TASK GOAL -> Restate the listing below word for word. No picture belongs in the result.

===

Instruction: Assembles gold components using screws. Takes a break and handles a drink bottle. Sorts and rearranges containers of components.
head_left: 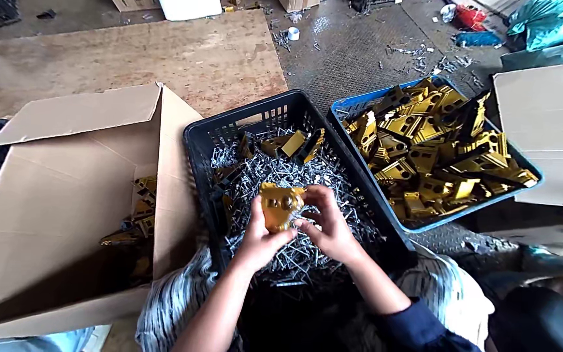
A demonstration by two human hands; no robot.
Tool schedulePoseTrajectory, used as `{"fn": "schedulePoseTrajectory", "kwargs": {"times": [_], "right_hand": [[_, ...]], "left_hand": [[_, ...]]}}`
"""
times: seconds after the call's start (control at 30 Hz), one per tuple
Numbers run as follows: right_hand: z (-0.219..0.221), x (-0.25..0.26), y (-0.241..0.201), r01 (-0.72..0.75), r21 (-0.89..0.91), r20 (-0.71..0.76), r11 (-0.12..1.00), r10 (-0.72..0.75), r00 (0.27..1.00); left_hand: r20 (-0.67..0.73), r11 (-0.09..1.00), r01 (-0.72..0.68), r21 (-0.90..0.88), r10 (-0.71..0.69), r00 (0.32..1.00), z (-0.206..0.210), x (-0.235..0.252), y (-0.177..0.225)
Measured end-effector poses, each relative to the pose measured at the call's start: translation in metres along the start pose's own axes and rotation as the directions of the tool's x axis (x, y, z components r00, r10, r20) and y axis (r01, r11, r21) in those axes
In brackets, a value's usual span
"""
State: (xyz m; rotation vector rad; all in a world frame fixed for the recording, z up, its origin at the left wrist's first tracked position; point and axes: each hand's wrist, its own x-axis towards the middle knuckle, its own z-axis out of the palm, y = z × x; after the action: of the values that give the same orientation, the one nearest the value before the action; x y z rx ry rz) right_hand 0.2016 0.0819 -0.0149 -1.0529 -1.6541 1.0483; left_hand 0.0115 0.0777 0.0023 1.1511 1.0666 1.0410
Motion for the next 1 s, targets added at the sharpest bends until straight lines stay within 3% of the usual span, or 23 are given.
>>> {"fn": "schedulePoseTrajectory", "kwargs": {"times": [0.1, 0.17, 0.2, 0.3, 0.37, 0.4, 0.47, 0.57, 0.67, 0.73, 0.87, 0.93, 1.0], "right_hand": [[0.009, -0.008, 0.019, 0.047, -0.491, 0.239, 0.870, 0.082, 0.968], [0.029, -0.019, 0.024, 0.152, -0.618, 0.389, 0.771, 0.132, 0.912], [0.040, -0.024, 0.025, 0.230, -0.635, 0.427, 0.737, 0.087, 0.900], [0.052, -0.022, 0.018, 0.303, -0.499, 0.417, 0.812, -0.082, 0.905], [0.043, -0.014, 0.004, 0.165, -0.269, 0.305, 0.949, -0.078, 0.949], [0.036, -0.011, -0.003, 0.045, -0.112, 0.229, 0.993, -0.019, 0.973], [0.017, -0.005, -0.011, -0.161, 0.156, 0.152, 0.975, 0.137, 0.979], [-0.010, -0.002, -0.015, -0.222, 0.323, 0.087, 0.920, 0.205, 0.975], [-0.022, -0.004, -0.015, -0.094, 0.260, -0.110, 0.961, 0.126, 0.986], [-0.028, -0.003, -0.013, 0.002, 0.161, -0.178, 0.987, 0.027, 0.984], [-0.023, 0.001, -0.003, 0.120, 0.051, -0.119, 0.991, -0.113, 0.986], [-0.017, 0.003, 0.004, 0.145, 0.021, -0.079, 0.989, -0.143, 0.987], [-0.016, 0.005, 0.009, 0.221, -0.132, -0.064, 0.966, -0.231, 0.971]], "left_hand": [[-0.219, 0.985, -0.005, -0.173, -0.034, 0.975, -0.005, 0.010, 0.010], [-0.269, 0.958, 0.033, -0.285, -0.113, 0.957, -0.009, 0.013, 0.015], [-0.290, 0.948, 0.067, -0.312, -0.162, 0.943, -0.010, 0.013, 0.016], [-0.381, 0.923, 0.098, -0.372, -0.248, 0.890, -0.011, 0.016, 0.021], [-0.429, 0.943, 0.037, -0.330, -0.185, 0.884, -0.014, 0.014, 0.022], [-0.445, 0.965, -0.008, -0.262, -0.114, 0.888, -0.016, 0.012, 0.022], [-0.453, 0.993, -0.114, -0.028, 0.089, 0.887, -0.020, 0.012, 0.017], [-0.365, 0.943, -0.180, 0.279, 0.278, 0.888, -0.020, 0.010, 0.013], [-0.226, 0.895, -0.152, 0.420, 0.265, 0.937, -0.014, 0.006, 0.011], [-0.146, 0.926, -0.105, 0.363, 0.168, 0.975, -0.009, 0.003, 0.010], [0.013, 0.994, -0.015, 0.110, 0.013, 1.000, -0.003, -0.001, 0.005], [0.023, 0.996, -0.009, 0.090, 0.007, 1.000, -0.002, -0.002, 0.003], [0.016, 0.988, -0.024, 0.151, 0.022, 1.000, -0.002, -0.002, 0.001]]}}
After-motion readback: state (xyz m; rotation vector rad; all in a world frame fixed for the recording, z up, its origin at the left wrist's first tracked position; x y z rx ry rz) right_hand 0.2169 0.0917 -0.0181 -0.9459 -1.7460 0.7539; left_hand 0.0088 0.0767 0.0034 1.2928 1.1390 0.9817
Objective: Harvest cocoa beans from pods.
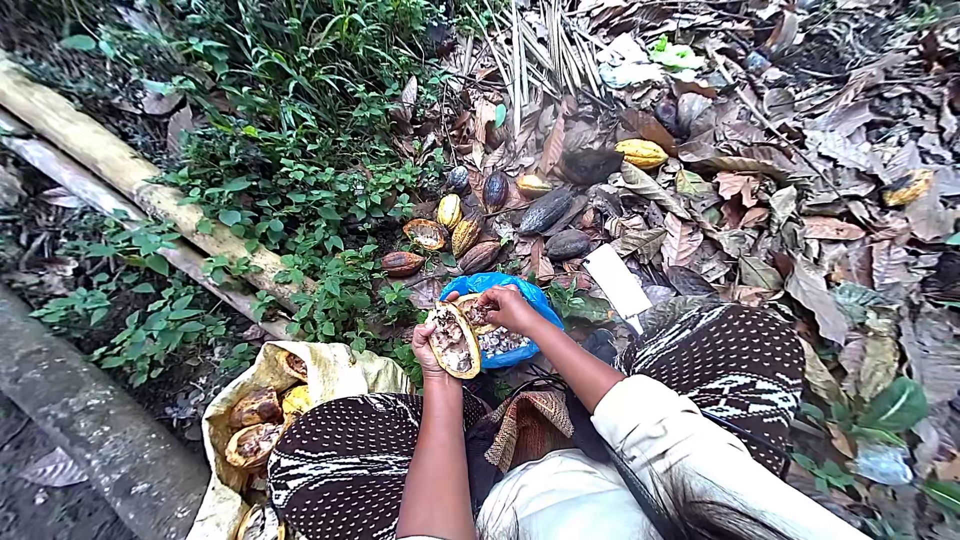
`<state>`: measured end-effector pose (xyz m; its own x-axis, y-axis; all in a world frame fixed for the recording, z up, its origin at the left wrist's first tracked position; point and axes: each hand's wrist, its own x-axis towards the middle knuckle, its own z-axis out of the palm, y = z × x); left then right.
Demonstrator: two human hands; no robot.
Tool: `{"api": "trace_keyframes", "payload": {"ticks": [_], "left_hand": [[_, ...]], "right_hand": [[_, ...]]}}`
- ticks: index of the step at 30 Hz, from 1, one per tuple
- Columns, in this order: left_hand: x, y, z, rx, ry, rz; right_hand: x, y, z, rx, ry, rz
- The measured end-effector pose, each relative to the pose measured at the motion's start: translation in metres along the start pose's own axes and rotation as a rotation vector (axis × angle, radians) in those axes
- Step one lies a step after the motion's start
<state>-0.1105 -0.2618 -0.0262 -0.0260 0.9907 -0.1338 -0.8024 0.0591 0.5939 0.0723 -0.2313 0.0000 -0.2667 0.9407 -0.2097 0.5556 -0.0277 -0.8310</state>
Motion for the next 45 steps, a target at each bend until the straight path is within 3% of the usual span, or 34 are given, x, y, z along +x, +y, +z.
{"api": "trace_keyframes", "payload": {"ticks": [6,10,19,30,38,45], "left_hand": [[-0.009,0.000,0.019,0.046,0.055,-0.050],[-0.003,-0.003,0.007,-0.006,0.047,-0.002],[0.004,-0.005,-0.005,-0.128,0.009,0.047],[-0.006,-0.003,0.017,-0.021,0.073,-0.007],[-0.007,-0.010,0.022,0.020,0.144,-0.045],[0.002,-0.006,0.002,-0.099,0.062,0.018]], "right_hand": [[0.003,0.011,0.017,-0.024,0.079,0.081],[-0.002,0.008,0.022,-0.028,0.202,0.059],[-0.001,0.004,-0.010,0.112,-0.027,-0.065],[0.004,0.013,0.008,0.106,0.039,-0.090],[0.004,0.014,0.024,0.068,0.070,0.082],[0.003,0.021,0.008,0.053,0.124,-0.136]]}}
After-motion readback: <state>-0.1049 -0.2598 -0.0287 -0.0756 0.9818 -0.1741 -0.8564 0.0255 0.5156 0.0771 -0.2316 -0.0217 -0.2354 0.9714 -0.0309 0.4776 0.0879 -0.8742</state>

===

TASK RESULT ->
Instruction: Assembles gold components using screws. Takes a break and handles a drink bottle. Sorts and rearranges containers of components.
head_left: 
A demonstration by two human hands; no robot.
Tool schedulePoseTrajectory, used as `{"fn": "schedulePoseTrajectory", "kwargs": {"times": [_], "right_hand": [[_, ...]], "left_hand": [[_, ...]]}}`
"""
times: seconds after the call's start (control at 30 Hz), one per tuple
Numbers run as follows: right_hand: z (-0.219..0.221), x (-0.25..0.26), y (-0.241..0.201), r01 (-0.72..0.75), r21 (-0.89..0.91), r20 (-0.71..0.76), r11 (-0.12..1.00), r10 (-0.72..0.75), r00 (0.27..1.00); left_hand: r20 (-0.67..0.73), r11 (-0.09..1.00), r01 (-0.72..0.68), r21 (-0.90..0.88), r10 (-0.71..0.69), r00 (0.32..1.00), z (-0.206..0.210), x (-0.235..0.252), y (-0.177..0.225)
Measured end-effector poses, each relative to the pose measured at the call's start: translation in metres along the start pose's own axes and rotation as the directions of the tool's x axis (x, y, z components r00, r10, r20) and y axis (r01, r11, r21) in those axes
In brackets, a value's usual span
"""
State: (xyz m; rotation vector rad; all in a world frame fixed for the recording, z up, its origin at the left wrist's first tracked position; point and axes: each hand's wrist, its own x-axis towards the middle knuckle, its own z-axis out of the palm, y = z × x; after the action: of the values that give the same orientation, the one nearest the value before the action; x y z rx ry rz) right_hand 0.2016 0.0819 -0.0149 -1.0529 -1.6541 1.0483; left_hand 0.0115 0.0777 0.0023 1.1511 1.0666 1.0410
Motion for the next 1 s, targets added at the sharpest bends until straight lines stay within 3% of the usual span, or 23 are given.
>>> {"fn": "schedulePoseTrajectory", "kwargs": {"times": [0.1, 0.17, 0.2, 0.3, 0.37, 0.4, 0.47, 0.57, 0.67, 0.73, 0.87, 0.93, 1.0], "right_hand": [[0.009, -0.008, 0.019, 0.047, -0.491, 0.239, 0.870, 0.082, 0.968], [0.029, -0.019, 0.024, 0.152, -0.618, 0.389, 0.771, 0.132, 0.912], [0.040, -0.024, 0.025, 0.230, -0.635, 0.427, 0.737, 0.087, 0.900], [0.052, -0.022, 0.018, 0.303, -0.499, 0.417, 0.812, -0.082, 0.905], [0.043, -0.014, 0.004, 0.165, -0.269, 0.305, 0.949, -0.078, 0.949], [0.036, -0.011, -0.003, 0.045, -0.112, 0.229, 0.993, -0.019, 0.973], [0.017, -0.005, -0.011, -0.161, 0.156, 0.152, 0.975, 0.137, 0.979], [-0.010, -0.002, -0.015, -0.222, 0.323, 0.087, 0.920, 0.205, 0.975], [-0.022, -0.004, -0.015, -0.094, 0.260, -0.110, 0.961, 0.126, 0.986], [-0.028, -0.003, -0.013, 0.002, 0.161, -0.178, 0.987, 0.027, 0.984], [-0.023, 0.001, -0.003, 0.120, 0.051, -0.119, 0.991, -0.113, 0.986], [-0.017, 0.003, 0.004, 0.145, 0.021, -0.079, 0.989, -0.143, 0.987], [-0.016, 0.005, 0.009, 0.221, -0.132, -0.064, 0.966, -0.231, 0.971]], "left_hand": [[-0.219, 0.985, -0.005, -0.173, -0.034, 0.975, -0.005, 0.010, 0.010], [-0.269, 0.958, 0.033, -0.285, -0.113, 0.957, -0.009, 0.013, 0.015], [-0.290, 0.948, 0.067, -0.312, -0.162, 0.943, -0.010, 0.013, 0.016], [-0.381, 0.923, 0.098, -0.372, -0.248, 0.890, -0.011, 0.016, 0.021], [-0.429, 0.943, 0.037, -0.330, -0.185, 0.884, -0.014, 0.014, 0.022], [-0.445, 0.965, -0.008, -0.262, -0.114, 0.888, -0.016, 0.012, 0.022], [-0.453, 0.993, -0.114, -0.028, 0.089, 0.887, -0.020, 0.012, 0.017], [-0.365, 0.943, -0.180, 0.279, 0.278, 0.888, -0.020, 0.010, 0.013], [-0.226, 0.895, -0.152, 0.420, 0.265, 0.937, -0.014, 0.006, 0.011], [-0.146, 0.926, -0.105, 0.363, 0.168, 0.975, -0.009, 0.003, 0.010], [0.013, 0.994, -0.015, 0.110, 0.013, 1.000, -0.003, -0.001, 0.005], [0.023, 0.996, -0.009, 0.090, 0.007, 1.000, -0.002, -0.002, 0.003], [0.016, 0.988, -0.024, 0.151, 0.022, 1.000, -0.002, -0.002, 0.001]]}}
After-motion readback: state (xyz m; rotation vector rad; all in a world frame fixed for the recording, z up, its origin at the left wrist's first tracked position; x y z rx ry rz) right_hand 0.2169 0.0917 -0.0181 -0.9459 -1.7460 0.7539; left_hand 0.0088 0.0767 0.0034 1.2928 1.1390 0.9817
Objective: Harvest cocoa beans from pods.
`<state>`: measured end-effector pose (xyz m; its own x-axis, y-axis; all in a world frame fixed for the recording, z up, its origin at the left wrist's first tracked position; point and axes: each hand's wrist, its own x-axis towards the middle knuckle, its own z-axis out of the palm, y = z × x); left then right.
Demonstrator: two human hands; no robot.
Tool: `{"api": "trace_keyframes", "payload": {"ticks": [_], "left_hand": [[_, ...]], "right_hand": [[_, ...]]}}`
- ticks: index of the step at 30 Hz, from 1, one per tuple
- Columns, in this order: left_hand: x, y, z, rx, ry, rz; right_hand: x, y, z, rx, ry, rz
- The measured end-effector pose, each relative to the pose measured at the motion's start: translation in metres along the start pose's own axes and rotation as a rotation vector (axis × angle, radians) in those axes
- Step one lies a step after the motion's start
<state>-0.1105 -0.2618 -0.0262 -0.0260 0.9907 -0.1338 -0.8024 0.0591 0.5939 0.0723 -0.2313 0.0000 -0.2667 0.9407 -0.2097 0.5556 -0.0277 -0.8310</state>
Motion for the next 45 steps, a target at each bend until the straight path is within 3% of the usual span, or 34 are given, x, y, z along +x, +y, +z.
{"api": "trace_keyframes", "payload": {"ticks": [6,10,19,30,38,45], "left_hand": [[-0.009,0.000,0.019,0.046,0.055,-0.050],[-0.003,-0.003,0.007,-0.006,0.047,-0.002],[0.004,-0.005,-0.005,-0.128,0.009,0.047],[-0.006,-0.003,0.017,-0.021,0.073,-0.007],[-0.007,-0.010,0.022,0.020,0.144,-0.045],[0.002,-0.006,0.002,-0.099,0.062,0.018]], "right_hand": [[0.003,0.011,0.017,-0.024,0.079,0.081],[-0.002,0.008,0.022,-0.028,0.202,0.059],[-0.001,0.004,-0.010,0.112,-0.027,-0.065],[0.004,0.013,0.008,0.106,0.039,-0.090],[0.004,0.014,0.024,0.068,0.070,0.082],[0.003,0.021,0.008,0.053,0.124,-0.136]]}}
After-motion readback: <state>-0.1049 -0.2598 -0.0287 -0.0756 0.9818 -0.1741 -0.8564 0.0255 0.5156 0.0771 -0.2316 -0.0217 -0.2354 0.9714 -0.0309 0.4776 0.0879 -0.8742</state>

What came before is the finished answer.